**Activity**. Without changing anything, copy out each entry.

Data shown START

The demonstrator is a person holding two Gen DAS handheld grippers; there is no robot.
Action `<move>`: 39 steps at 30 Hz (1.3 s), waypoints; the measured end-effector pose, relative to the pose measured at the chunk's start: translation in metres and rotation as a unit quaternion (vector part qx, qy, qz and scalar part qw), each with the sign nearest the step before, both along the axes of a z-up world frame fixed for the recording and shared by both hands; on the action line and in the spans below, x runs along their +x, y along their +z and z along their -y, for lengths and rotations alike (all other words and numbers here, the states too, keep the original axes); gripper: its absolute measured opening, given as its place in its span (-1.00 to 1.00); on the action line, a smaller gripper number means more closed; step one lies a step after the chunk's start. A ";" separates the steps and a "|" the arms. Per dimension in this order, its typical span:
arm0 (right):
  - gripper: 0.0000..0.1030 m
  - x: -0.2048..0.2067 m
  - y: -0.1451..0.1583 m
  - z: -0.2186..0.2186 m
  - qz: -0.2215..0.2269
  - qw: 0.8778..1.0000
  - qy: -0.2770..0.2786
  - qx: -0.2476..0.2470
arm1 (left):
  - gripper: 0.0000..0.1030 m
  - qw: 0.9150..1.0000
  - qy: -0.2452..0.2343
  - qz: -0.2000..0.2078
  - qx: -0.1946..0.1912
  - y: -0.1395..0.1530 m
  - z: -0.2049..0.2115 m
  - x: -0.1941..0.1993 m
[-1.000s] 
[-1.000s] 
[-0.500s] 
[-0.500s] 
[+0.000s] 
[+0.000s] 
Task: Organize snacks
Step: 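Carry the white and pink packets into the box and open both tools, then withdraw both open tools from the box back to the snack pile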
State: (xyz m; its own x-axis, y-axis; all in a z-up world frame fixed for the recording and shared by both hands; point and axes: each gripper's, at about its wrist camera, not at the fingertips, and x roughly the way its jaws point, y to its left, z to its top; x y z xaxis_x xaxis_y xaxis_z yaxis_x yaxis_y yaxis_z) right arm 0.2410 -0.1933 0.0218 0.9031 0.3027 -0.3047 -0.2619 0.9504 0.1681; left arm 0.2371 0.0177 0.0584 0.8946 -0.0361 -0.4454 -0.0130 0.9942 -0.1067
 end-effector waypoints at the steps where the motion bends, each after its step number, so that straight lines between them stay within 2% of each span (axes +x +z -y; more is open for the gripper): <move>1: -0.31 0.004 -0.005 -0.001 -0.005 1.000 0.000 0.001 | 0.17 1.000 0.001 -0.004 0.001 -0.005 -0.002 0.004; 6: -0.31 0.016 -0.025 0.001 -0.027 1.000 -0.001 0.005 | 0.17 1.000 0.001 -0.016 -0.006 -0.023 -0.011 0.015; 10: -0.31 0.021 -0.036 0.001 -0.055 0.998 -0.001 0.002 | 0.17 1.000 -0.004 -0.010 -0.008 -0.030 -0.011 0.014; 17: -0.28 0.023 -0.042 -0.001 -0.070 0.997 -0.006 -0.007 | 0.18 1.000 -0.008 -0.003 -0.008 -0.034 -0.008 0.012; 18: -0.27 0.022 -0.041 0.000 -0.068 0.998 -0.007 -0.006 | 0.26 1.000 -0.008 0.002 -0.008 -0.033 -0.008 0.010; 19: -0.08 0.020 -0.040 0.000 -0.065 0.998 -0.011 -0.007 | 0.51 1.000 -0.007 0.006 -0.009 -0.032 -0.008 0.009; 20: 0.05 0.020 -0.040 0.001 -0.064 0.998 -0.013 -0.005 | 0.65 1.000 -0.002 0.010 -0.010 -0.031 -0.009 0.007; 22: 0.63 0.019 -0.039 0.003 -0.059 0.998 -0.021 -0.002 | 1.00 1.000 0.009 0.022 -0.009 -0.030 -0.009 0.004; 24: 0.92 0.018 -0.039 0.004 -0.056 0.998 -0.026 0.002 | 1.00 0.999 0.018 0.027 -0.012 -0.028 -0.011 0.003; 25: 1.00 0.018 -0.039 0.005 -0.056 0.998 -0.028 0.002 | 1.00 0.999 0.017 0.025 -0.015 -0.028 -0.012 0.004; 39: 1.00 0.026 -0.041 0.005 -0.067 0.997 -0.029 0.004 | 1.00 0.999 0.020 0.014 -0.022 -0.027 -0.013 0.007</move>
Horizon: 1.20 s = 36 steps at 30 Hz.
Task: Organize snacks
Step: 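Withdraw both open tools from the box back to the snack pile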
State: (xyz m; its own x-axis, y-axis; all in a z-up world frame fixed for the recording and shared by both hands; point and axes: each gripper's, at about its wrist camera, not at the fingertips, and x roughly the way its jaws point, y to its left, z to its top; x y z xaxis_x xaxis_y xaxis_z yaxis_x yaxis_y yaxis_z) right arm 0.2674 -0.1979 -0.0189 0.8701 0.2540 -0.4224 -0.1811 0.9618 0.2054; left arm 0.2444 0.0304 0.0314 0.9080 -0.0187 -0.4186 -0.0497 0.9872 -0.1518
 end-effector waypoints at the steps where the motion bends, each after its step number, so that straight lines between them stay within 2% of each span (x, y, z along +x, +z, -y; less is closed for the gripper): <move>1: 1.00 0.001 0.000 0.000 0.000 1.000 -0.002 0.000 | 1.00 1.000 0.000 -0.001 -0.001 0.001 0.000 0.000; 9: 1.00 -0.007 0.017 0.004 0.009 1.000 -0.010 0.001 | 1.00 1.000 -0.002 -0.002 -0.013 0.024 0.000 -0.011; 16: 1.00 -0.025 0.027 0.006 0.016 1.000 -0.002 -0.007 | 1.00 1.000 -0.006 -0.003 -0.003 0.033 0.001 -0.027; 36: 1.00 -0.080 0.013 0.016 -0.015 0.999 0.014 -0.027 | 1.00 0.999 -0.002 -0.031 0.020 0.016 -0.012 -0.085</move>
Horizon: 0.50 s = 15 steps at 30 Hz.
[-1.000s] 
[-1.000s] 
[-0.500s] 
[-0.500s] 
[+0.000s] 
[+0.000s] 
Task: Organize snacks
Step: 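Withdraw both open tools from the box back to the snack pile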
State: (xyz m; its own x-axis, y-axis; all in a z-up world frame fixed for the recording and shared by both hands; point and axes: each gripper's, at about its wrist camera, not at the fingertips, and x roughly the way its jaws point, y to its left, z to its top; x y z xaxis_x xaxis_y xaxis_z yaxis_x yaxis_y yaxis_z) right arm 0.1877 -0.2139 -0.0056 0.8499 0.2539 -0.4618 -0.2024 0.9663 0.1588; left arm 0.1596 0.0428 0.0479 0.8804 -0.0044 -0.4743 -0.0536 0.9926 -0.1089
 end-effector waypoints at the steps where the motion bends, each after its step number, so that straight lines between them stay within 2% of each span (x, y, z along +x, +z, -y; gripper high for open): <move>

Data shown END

**Reply to the task**.
The demonstrator is a person holding two Gen DAS handheld grippers; there is no robot.
Action `<move>`: 39 steps at 30 Hz (1.3 s), waypoints; the measured end-effector pose, relative to the pose measured at the chunk's start: translation in metres and rotation as a unit quaternion (vector part qx, qy, qz and scalar part qw), each with the sign nearest the step before, both along the axes of a z-up world frame fixed for the recording and shared by both hands; on the action line and in the spans below, x runs along their +x, y along their +z and z along their -y, for lengths and rotations alike (all other words and numbers here, the states too, keep the original axes); gripper: its absolute measured opening, given as its place in its span (-1.00 to 1.00); on the action line, a smaller gripper number means more closed; step one lies a step after the chunk's start. A ";" separates the steps and a "|" the arms. Per dimension in this order, its typical span:
arm0 (right):
  - gripper: 0.0000..0.1030 m
  - x: -0.2048..0.2067 m
  - y: -0.1451..0.1583 m
  - z: -0.2186..0.2186 m
  - qz: -0.2215..0.2269
  - qw: 0.8778..1.0000
  - qy: -0.2770..0.2786
  - qx: -0.2476..0.2470
arm1 (left):
  - gripper: 0.0000..0.1030 m
  - qw: 0.9150..1.0000
  - qy: -0.2452..0.2343
  - qz: -0.2000..0.2078
  - qx: -0.1946..0.1912
  - y: -0.1395..0.1530 m
  - z: -0.2049..0.2115 m
  - x: -0.1941..0.1993 m
[-1.000s] 
[-1.000s] 
[-0.500s] 
[-0.500s] 
[+0.000s] 
[+0.000s] 
Task: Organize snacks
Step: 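Carry the white and pink packets into the box and open both tools, then withdraw both open tools from the box back to the snack pile
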State: (xyz m; its own x-axis, y-axis; all in a z-up world frame fixed for the recording and shared by both hands; point and axes: each gripper's, at about its wrist camera, not at the fingertips, and x roughly the way its jaws point, y to its left, z to its top; x y z xaxis_x xaxis_y xaxis_z yaxis_x yaxis_y yaxis_z) right arm 0.2410 -0.1933 0.0218 0.9031 0.3027 -0.3047 -0.2619 0.9504 0.1681; left arm 0.2371 0.0177 0.0584 0.8946 -0.0361 -0.4454 -0.0130 0.9942 -0.1067
 end-effector waypoints at the steps where the motion bends, each after its step number, so that straight lines between them stay within 2% of each span (axes +x +z -y; more is open for the gripper): <move>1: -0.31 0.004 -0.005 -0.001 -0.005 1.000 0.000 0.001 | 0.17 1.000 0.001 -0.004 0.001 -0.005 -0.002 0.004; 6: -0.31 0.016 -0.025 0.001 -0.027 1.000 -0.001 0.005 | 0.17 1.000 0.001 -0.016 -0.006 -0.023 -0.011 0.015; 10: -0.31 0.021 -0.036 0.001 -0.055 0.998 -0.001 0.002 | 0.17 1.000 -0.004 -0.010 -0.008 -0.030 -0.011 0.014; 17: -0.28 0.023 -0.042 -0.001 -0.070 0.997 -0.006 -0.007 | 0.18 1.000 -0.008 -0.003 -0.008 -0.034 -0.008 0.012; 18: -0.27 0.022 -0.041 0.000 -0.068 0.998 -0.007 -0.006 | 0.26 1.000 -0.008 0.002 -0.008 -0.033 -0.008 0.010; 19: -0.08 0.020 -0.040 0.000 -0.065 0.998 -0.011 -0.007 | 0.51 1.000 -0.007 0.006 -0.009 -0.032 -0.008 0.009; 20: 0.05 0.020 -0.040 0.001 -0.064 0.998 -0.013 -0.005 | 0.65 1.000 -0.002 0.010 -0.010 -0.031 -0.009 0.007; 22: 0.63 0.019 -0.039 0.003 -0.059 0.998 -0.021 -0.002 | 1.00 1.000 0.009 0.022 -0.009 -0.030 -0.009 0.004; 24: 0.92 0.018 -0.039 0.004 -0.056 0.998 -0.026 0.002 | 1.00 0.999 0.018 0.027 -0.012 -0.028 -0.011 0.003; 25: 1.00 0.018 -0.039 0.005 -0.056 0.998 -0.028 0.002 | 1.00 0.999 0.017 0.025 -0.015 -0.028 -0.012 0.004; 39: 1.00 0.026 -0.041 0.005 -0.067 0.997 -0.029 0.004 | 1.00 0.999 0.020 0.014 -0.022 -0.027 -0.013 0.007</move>
Horizon: 1.20 s = 36 steps at 30 Hz.
Task: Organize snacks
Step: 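Withdraw both open tools from the box back to the snack pile
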State: (xyz m; its own x-axis, y-axis; all in a z-up world frame fixed for the recording and shared by both hands; point and axes: each gripper's, at about its wrist camera, not at the fingertips, and x roughly the way its jaws point, y to its left, z to its top; x y z xaxis_x xaxis_y xaxis_z yaxis_x yaxis_y yaxis_z) right arm 0.2674 -0.1979 -0.0189 0.8701 0.2540 -0.4224 -0.1811 0.9618 0.2054; left arm 0.2444 0.0304 0.0314 0.9080 -0.0187 -0.4186 -0.0497 0.9872 -0.1518
 end-effector waypoints at the steps where the motion bends, each after its step number, so that straight lines between them stay within 2% of each span (x, y, z along +x, +z, -y; less is closed for the gripper): <move>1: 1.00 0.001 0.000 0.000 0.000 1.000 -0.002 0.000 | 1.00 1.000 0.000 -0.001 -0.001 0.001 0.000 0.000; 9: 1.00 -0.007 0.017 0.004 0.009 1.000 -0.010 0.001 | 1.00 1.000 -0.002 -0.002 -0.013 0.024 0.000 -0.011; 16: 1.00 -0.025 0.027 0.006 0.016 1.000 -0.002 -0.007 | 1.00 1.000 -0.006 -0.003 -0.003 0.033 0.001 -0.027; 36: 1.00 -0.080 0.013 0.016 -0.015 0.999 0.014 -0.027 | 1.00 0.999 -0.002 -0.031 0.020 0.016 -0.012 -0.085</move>
Horizon: 0.50 s = 15 steps at 30 Hz.
[-1.000s] 
[-1.000s] 
[-0.500s] 
[-0.500s] 
[+0.000s] 
[+0.000s] 
Task: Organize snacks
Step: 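Withdraw both open tools from the box back to the snack pile
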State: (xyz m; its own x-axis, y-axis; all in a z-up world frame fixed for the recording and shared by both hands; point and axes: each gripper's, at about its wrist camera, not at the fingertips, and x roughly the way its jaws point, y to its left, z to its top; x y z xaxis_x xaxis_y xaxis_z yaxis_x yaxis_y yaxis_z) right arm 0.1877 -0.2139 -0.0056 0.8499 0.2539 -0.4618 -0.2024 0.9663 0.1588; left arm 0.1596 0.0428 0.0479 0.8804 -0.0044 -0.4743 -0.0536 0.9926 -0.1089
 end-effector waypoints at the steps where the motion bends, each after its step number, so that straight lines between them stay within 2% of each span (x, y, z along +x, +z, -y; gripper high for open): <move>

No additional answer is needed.